Dal 1945 in poi, ovvero dalla nascita della Seconda Repubblica, il Capo dello Stato aveva sempre affidato al segretario del partito più votato l’incarico di formare il governo. Questa volta Van der Bellen era stato di avviso diverso. Aveva lasciato in panchina Herbert Kickl, il leader dell’Fpö, scegliendo Nehammer, leader del secondo partito. Lo aveva fatto per “non sprecare tempo”, perché dalle prime consultazioni aveva verificato che l’Fpö, è vero, aveva la maggioranza relativa, ma nessuno degli altri partiti (nemmeno i Verdi, che qui finora non abbiamo mai nominato) sarebbe stato disponibile ad allearsi con lui. Quindi, perché perdere altro tempo?
Oggi possiamo constatare che sono stati spesi inutilmente tre mesi di tempo e che l’Austria è ancora senza governo. Come abbiamo osservato sopra, è difficile dire quel che accadrà ora. Possiamo soltanto mettere sul tavolo tutte le ipotesi possibili.
Le prime sono di una coalizione che lasci ancora alla porta l’Fpö. Con due ipotesi: un governo Övp-Spö (insieme i due partiti avrebbero 92 seggi e raggiungerebbero la maggioranza per un solo seggio) oppure un governo Övp-Spö allargato ai Verdi (108 seggi su 183). La prima ipotesi avrebbe vita precaria, perché il governo andrebbe sotto nelle votazioni al primo raffreddore di un deputato. La seconda potrebbe reggere, almeno numericamente, ma Övp e Verdi hanno già litigato nel governo uscente e difficilmente potrebbero non litigare in una nuova formazione.

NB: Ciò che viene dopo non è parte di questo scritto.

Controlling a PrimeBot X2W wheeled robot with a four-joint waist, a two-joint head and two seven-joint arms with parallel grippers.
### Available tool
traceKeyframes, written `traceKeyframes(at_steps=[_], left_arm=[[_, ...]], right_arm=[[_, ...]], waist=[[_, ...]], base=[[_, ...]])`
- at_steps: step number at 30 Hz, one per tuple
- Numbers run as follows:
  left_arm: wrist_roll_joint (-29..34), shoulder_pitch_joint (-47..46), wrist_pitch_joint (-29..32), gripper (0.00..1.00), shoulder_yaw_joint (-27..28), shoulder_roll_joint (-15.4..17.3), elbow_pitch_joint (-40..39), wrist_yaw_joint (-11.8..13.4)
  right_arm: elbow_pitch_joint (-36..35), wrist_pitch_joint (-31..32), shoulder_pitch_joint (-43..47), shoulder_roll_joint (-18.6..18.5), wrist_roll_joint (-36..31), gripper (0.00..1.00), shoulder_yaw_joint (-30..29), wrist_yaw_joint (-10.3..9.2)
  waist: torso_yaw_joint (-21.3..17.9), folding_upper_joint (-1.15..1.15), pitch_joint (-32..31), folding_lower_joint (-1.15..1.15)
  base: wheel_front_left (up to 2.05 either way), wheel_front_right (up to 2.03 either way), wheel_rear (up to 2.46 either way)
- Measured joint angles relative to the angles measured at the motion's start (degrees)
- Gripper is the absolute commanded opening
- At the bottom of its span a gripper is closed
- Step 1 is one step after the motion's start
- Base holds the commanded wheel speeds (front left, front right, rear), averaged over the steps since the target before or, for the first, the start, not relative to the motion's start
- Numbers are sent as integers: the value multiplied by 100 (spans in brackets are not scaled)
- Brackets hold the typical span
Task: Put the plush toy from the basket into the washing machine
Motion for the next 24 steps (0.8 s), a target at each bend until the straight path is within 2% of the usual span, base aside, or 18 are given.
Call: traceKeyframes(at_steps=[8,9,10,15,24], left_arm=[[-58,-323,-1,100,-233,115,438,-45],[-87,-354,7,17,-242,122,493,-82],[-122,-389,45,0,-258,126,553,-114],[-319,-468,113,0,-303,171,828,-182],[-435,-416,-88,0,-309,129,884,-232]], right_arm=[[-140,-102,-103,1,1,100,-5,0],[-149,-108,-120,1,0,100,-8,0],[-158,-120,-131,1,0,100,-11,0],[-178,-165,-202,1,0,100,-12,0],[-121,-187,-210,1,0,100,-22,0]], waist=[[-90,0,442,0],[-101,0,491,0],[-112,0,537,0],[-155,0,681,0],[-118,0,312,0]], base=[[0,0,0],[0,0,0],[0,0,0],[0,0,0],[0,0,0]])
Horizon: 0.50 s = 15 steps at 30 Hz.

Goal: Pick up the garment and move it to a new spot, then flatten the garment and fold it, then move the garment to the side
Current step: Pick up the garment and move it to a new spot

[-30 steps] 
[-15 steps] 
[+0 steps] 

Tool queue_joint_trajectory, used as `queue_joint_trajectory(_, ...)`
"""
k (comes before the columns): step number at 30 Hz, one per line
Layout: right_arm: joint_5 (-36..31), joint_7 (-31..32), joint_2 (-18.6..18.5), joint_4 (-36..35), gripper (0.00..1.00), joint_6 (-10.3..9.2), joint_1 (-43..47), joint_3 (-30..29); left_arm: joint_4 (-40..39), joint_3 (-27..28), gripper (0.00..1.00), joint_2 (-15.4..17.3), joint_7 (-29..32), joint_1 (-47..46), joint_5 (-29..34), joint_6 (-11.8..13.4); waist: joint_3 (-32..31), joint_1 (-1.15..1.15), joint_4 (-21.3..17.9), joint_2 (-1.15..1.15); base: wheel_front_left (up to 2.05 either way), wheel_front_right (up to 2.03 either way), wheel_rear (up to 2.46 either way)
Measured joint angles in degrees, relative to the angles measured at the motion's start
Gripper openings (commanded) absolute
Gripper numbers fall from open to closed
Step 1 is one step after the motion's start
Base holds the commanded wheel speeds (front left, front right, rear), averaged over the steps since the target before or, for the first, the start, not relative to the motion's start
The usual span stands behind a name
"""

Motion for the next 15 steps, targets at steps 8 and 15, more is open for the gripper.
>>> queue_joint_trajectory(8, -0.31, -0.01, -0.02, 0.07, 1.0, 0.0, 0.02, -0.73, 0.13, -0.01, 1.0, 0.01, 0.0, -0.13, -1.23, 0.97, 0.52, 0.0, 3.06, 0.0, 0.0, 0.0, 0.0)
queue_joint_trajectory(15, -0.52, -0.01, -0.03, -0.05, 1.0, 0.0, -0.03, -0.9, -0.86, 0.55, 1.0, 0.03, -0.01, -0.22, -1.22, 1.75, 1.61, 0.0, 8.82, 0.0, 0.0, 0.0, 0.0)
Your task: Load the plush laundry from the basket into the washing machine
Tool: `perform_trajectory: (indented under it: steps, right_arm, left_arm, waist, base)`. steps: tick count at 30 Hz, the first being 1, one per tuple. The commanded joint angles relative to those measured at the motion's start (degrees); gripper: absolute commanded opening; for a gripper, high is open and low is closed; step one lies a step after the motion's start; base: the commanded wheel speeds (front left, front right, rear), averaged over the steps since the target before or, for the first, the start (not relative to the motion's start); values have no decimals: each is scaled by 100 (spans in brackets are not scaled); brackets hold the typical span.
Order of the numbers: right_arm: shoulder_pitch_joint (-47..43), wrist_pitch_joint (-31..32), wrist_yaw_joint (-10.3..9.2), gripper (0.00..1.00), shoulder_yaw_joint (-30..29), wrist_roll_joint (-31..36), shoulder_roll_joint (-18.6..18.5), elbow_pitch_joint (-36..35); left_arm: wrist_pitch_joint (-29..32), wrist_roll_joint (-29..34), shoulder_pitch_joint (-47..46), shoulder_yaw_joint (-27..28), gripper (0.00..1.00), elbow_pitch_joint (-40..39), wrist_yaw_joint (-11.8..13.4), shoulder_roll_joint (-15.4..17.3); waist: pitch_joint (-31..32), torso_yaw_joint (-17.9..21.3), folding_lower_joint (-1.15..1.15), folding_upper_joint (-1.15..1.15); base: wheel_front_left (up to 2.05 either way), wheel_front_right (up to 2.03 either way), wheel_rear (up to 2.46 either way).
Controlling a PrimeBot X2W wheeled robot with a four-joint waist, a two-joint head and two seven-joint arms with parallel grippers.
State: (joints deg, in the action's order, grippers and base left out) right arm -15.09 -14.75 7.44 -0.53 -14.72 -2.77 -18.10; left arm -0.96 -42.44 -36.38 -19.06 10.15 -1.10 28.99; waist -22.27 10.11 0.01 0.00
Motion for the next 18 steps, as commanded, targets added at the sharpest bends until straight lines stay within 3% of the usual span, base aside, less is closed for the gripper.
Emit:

Restano allora le ipotesi di governo a guida Fpö, quella che Van der Bellen aveva scartato per “non sprecare tempo”. Fpö e Spö avrebbero 98 seggi, sufficienti per navigare, ma i socialdemocratici hanno sempre escluso un’alleanza con l’estrema destra. Fpö e Övp avrebbero 108 seggi, una maggioranza ancora più solida. Anche Nehammer però aveva escluso un’alleanza, non però con l’Fpö, ma con l’Fpö a guida Kickl. Insomma, avrebbe partecipato a un governo con l’Fpö, ma a condizione che Kickl si fosse fatto da parte, lasciando la cancelleria a un altro esponente del suo partito, più presentabile agli occhi dell’Övp, come già aveva fatto 25 anni fa Jörg Haider, alla nascita del primo governo di centro-destra (Haider si era dimesso dalla segreteria del partito, facendosi sostituire da Susanne Riess-Passer). Siamo, come ben si vede, a una ipotesi dell’irrealtà. L’Fpö ha trionfato alle urne grazie alla guida di Herbert Kickl. Perché ora dovrebbe farsi da parte proprio all’uomo a cui va il merito della vittoria?

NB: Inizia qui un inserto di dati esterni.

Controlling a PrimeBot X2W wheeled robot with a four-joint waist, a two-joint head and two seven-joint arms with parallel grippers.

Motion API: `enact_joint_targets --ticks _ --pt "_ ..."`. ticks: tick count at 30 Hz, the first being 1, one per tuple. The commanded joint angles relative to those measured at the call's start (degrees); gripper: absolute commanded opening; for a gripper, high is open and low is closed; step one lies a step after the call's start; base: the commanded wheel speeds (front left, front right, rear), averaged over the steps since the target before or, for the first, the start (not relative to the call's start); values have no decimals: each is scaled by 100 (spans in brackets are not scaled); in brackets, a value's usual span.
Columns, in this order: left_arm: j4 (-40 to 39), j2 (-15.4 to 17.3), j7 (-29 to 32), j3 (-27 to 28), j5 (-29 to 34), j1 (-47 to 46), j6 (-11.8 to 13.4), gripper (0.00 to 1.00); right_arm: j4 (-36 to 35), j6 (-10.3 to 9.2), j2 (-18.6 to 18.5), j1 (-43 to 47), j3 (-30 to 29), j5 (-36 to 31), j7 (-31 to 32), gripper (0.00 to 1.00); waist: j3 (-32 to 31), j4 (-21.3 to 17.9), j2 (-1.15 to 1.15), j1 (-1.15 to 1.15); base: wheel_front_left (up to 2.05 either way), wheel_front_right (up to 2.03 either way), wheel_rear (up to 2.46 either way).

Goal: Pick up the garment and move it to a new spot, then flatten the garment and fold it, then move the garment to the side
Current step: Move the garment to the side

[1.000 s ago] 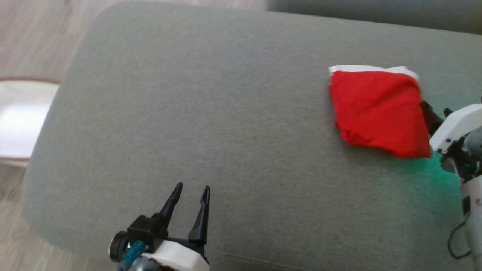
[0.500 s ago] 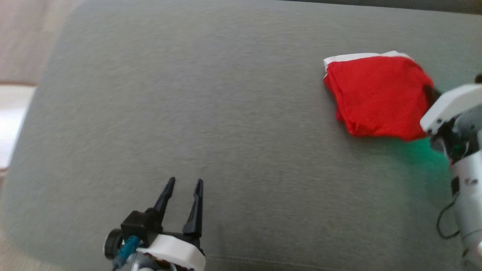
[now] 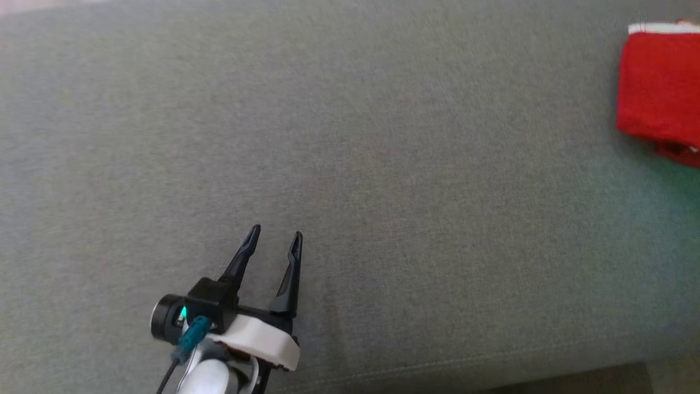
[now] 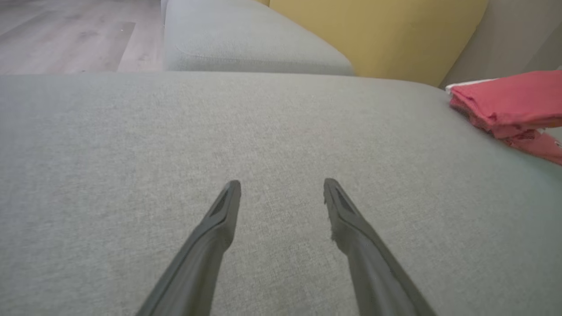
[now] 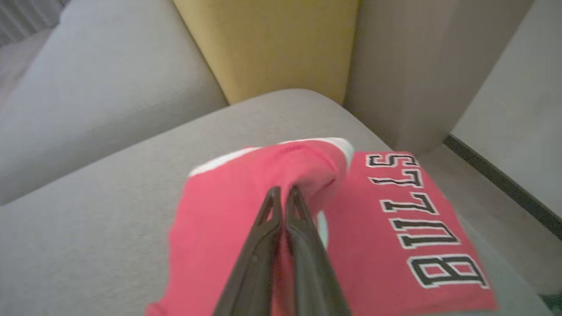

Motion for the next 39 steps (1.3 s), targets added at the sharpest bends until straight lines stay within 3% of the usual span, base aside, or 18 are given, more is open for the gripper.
enact_joint_targets --ticks 1,8,9,10,15,20,27,35,39 --pt "-118 -13 -30 186 75 -64 -29 100 -91 -4 -174 -206 -29 -169 -148 0 191 -163 0 0 0 0 0" --pt "-62 -13 -30 349 242 43 -80 100 445 -4 -260 -339 -558 -1107 -581 1 344 -128 0 0 0 0 0" --pt "-68 -13 -30 371 248 45 -83 100 506 -4 -307 -344 -630 -1321 -644 31 355 -110 0 0 0 0 0" --pt "-73 -13 -30 415 254 44 -84 100 621 -4 -406 -332 -834 -1833 -742 100 370 -80 0 0 0 0 0" --pt "-19 -13 -30 453 158 58 -81 100 695 -4 -364 -210 -1185 -2987 -607 100 264 -14 0 0 0 0 0" --pt "-57 -13 -30 444 -35 108 -64 100 131 -4 -24 -113 -1401 -3390 -923 100 -47 69 0 0 0 0 0" --pt "-94 -13 -30 601 -371 268 183 100 -1052 -4 603 467 -1009 -3082 -1309 100 -563 255 0 0 0 0 0" --pt "-62 -13 -30 962 -289 566 393 100 -3185 -4 1368 2257 70 -2339 -1652 100 -1077 558 0 0 0 0 0" --pt "-80 -13 -30 1112 -134 641 386 100 -3829 -4 1834 3198 356 -2261 -1918 100 -1249 710 0 0 0 0 0"
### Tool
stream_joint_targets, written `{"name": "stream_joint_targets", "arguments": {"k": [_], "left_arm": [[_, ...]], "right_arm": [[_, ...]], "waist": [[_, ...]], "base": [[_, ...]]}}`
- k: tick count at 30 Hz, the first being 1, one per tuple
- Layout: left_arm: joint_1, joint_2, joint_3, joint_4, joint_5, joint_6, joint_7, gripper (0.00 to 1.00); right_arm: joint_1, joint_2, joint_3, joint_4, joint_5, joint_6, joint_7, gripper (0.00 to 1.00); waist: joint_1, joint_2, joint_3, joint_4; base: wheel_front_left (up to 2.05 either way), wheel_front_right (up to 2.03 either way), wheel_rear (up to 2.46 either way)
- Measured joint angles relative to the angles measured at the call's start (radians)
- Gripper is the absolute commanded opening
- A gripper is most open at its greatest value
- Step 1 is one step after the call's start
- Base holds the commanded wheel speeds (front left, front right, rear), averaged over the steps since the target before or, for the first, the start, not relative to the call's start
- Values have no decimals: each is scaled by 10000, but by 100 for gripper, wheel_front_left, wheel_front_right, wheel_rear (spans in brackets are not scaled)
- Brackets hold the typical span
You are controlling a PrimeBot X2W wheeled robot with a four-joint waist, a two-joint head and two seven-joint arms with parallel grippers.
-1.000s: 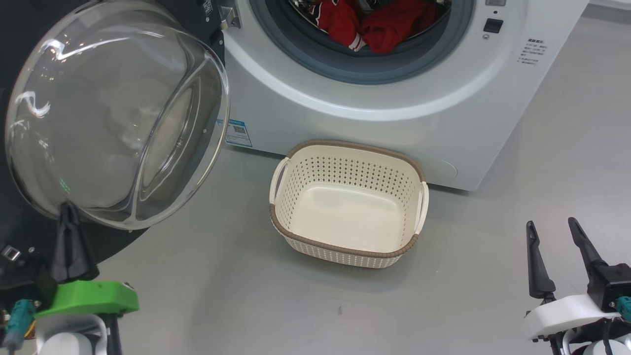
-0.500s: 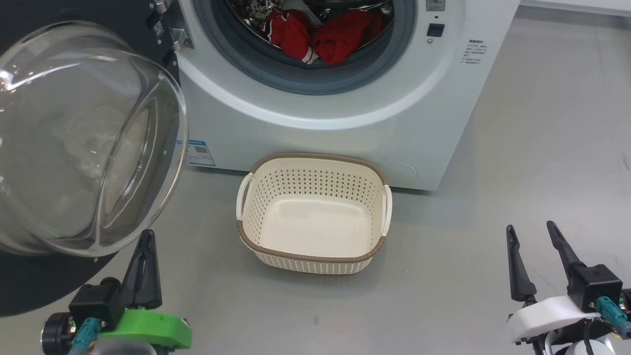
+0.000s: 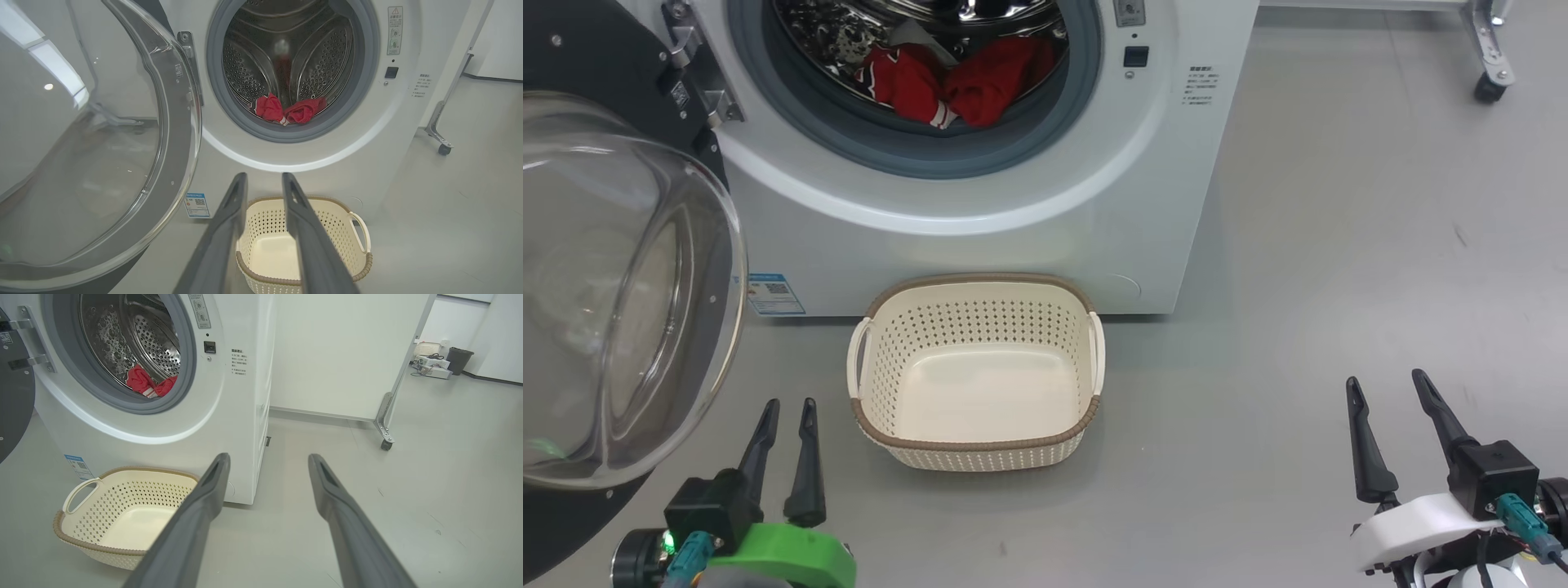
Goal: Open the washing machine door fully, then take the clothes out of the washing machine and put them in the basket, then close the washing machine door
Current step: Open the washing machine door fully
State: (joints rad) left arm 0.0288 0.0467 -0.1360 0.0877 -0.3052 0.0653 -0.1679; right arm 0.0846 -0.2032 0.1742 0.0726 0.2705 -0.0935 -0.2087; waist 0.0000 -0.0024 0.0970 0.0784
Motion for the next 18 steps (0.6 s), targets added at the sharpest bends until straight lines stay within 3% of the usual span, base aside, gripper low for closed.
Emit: {"name": "stream_joint_targets", "arguments": {"k": [1,2,18], "left_arm": [[10,0,2,4,0,2,0,82],[21,-2,0,27,0,4,59,100],[296,-2,-88,159,23,222,318,100]], "right_arm": [[0,0,2,21,0,2,-6,100],[1,-2,2,42,2,4,-6,100],[46,4,-104,146,17,0,-94,100]], "waist": [[0,0,-19,-81],[0,0,-39,-155],[0,0,-459,-612]], "base": [[0,0,0],[0,0,0],[0,0,0]]}}
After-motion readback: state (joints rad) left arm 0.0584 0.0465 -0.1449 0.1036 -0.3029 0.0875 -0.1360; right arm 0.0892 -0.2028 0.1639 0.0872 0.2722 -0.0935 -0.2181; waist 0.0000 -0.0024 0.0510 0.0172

Ma c’è anche un’altra ipotesi da prendere in considerazione. Nell’Övp vi sono molte componenti (nella vecchia Dc, in Italia, si sarebbe parlato di correnti) che vedrebbero di buon occhio una coalizione con l’Fpö, con cui il partito condivide molte posizioni in materia di economia, fisco, immigrazione, sicurezza (non di politica estera, nella quale l’Fpö di Kickl condivide la linea di Orban e Fico, contro l’Ue, a favore di Putin). Se dovessero prevalere, allora sarebbe Nehammer a doversi fare da parte e cedere il passo a qualche suo collega di partito meno allergico ai populismi di Kickl.
Naturalmente non si possono fare i conti senza l’oste, che nel nostro caso è il Capo dello Stato. Che scelta farà Van der Bellen? A chi affiderà un nuovo incarico? E se anche questa volta non si trovasse una soluzione? In questo caso non resterebbe che tornare alle urne, dove il problema probabilmente si risolverebbe da sé, perché il partito dell’estrema destra otterrebbe ancora più voti e al prossimo giro sarebbe lui a dettare le regole.
NELLA FOTO, Beate Meinl-Reisinger, su uno sfondo rosa che è il colore che contraddistingue Neos.